* _Exercise instructions_
In the listing below, find the line containing "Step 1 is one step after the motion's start" and the line containing "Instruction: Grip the". Repeat exactly those two lines and every line between them, nothing more.

* _Collected material_
/---

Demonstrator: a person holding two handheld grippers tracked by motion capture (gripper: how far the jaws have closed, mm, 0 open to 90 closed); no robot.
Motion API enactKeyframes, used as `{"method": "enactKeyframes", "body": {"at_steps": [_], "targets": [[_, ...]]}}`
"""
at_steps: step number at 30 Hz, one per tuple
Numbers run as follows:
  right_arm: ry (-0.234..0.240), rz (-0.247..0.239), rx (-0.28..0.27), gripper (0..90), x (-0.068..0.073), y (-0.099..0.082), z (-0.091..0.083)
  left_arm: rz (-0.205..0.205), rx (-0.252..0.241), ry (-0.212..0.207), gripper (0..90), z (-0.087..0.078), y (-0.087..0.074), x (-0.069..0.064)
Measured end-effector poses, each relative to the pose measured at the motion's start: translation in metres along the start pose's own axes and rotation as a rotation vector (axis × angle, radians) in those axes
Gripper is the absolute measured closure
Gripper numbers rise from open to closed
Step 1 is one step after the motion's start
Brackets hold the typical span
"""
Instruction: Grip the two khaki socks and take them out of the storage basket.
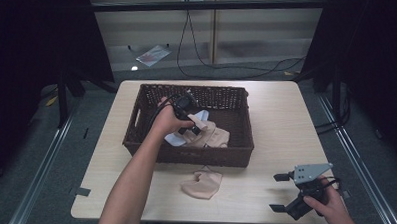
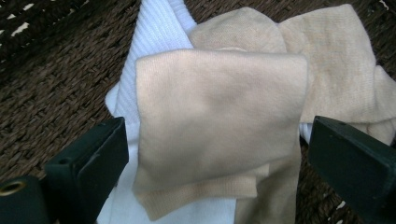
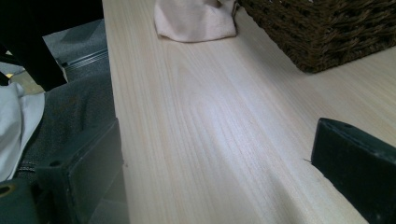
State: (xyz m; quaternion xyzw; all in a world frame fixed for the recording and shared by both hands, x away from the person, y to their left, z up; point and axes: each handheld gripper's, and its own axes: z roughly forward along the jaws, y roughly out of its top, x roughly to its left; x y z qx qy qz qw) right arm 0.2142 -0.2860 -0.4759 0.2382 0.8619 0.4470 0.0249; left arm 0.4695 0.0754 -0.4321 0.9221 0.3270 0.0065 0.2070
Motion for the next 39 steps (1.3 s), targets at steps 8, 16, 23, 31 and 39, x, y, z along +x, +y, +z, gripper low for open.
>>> {"method": "enactKeyframes", "body": {"at_steps": [8,16,23,31,39], "targets": [[0.001,-0.006,-0.001,1.5,0.0,0.0,0.0,-0.012,-0.019,-0.011,34.7,0.004,0.001,0.002],[0.0,-0.006,-0.001,1.5,0.0,0.0,-0.001,-0.031,0.024,-0.071,84.7,-0.016,0.0,0.003],[0.002,0.0,0.0,1.5,0.0,0.0,0.0,-0.038,0.017,-0.118,85.1,-0.043,0.003,-0.002],[0.0,0.001,-0.001,1.5,0.0,0.0,0.0,-0.037,0.028,-0.142,85.0,-0.074,0.009,-0.009],[0.0,-0.002,-0.004,1.5,0.0,0.0,0.0,-0.025,0.029,-0.169,84.8,-0.102,0.013,-0.016]]}}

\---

* _Completed exercise_
Step 1 is one step after the motion's start
Brackets hold the typical span
"""
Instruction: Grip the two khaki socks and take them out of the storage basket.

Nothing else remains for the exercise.